● **Your instructions**
Your task is to output, without alteration, each line from the one containing "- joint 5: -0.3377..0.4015" through the final line of the records below.

● **Data for this exercise**
== Segment start ==
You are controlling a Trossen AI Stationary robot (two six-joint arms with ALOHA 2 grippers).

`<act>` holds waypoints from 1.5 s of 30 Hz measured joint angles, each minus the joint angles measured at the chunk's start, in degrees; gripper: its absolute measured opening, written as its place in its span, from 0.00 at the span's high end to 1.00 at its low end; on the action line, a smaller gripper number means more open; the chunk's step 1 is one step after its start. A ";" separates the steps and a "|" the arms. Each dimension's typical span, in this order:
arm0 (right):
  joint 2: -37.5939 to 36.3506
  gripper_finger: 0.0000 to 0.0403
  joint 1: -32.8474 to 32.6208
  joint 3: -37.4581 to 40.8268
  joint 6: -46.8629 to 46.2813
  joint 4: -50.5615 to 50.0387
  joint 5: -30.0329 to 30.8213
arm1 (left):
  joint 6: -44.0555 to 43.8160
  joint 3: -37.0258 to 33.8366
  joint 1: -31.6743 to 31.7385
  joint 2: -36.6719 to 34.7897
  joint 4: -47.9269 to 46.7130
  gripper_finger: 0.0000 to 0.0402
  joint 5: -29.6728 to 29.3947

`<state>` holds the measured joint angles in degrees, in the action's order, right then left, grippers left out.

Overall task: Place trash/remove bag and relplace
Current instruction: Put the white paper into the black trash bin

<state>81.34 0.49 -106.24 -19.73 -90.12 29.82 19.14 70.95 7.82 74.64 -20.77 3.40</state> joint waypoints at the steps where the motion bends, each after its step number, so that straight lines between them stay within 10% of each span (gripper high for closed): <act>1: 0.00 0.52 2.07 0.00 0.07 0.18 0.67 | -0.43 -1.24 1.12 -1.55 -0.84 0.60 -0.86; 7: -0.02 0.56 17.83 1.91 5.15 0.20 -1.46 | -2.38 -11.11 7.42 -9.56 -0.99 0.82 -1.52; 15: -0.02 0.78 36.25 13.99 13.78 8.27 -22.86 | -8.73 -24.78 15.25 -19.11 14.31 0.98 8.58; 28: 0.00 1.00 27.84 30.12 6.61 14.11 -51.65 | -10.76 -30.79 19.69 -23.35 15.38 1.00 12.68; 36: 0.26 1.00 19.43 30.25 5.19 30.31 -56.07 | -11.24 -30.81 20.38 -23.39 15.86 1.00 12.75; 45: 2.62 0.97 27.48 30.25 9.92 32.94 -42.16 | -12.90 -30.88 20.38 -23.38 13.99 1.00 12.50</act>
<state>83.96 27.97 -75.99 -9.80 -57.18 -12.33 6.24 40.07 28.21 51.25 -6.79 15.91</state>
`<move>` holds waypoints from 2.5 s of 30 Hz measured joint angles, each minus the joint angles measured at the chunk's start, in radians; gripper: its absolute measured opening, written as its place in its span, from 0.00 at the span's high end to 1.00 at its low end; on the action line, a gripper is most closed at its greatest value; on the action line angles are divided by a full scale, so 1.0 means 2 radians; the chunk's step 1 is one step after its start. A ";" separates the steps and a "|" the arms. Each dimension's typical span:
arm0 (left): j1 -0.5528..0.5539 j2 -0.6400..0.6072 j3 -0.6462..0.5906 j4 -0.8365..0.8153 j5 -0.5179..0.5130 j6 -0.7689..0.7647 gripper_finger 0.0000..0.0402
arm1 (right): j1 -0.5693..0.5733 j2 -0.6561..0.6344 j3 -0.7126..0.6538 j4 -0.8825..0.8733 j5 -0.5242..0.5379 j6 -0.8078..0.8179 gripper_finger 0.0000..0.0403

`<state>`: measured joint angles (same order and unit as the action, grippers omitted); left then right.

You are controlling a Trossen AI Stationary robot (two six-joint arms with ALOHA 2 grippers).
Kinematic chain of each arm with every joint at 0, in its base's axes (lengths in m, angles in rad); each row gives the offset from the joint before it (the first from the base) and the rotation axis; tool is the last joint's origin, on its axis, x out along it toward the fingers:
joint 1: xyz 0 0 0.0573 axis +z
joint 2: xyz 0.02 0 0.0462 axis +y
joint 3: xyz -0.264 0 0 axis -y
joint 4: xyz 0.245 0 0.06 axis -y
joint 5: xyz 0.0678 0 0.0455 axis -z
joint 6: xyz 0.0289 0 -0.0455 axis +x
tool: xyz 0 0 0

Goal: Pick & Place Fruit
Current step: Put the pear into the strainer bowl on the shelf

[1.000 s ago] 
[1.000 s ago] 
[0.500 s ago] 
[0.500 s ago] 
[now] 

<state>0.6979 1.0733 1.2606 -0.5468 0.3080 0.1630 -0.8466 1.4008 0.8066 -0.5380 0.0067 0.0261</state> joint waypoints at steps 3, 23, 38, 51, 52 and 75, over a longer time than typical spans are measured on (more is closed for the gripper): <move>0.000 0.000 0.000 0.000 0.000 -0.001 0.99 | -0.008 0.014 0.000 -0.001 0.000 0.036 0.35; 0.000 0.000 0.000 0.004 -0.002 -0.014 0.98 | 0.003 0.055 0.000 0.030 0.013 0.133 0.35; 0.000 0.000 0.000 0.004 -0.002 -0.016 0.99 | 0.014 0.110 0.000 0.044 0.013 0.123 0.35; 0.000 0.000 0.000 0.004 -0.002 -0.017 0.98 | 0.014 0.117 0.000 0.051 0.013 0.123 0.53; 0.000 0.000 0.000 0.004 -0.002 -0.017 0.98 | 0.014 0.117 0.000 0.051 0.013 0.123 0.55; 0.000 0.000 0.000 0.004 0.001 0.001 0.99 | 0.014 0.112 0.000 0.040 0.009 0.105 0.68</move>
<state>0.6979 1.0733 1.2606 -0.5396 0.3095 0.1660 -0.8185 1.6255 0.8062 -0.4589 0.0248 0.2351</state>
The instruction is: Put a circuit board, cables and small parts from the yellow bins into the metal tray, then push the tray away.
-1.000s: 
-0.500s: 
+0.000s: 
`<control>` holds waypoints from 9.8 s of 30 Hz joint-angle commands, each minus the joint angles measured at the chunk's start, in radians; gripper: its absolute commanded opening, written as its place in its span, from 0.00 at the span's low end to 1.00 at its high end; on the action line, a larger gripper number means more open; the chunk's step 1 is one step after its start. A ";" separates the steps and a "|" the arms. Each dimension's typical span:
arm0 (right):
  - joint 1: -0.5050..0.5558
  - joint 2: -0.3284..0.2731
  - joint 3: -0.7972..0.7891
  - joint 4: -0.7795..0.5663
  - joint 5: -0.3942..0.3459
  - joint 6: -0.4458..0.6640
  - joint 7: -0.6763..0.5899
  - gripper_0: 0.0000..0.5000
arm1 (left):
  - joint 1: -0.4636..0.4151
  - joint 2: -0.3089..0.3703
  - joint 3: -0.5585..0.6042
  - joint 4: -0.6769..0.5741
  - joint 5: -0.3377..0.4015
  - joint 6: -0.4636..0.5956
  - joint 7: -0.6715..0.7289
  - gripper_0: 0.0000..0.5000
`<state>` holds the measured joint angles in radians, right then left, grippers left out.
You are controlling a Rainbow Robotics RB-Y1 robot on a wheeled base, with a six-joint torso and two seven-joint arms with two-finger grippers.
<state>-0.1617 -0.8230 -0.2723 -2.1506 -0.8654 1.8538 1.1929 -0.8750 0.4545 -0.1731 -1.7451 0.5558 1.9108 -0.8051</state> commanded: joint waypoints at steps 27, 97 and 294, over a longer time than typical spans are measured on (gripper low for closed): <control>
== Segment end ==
● **Solution for this problem**
  - joint 5: -0.3377..0.4015
  - joint 6: -0.4636..0.5956
  - joint 7: -0.6715..0.7289
  - gripper_0: 0.0000..0.5000
`<state>` holds the measured joint angles in radians, right then left, grippers left out.
You are controlling a Rainbow Robotics RB-Y1 robot on a wheeled base, with a six-joint torso and two seven-joint arms with two-finger grippers.
<state>-0.1617 -0.8230 -0.2723 -2.1506 -0.8654 1.8538 1.1929 -0.8750 0.4545 -0.1731 -1.7451 0.5558 1.9108 -0.8051</state> commanded: joint waypoints at steps 27, 97 and 294, over a longer time than typical spans are measured on (gripper low for closed): <control>

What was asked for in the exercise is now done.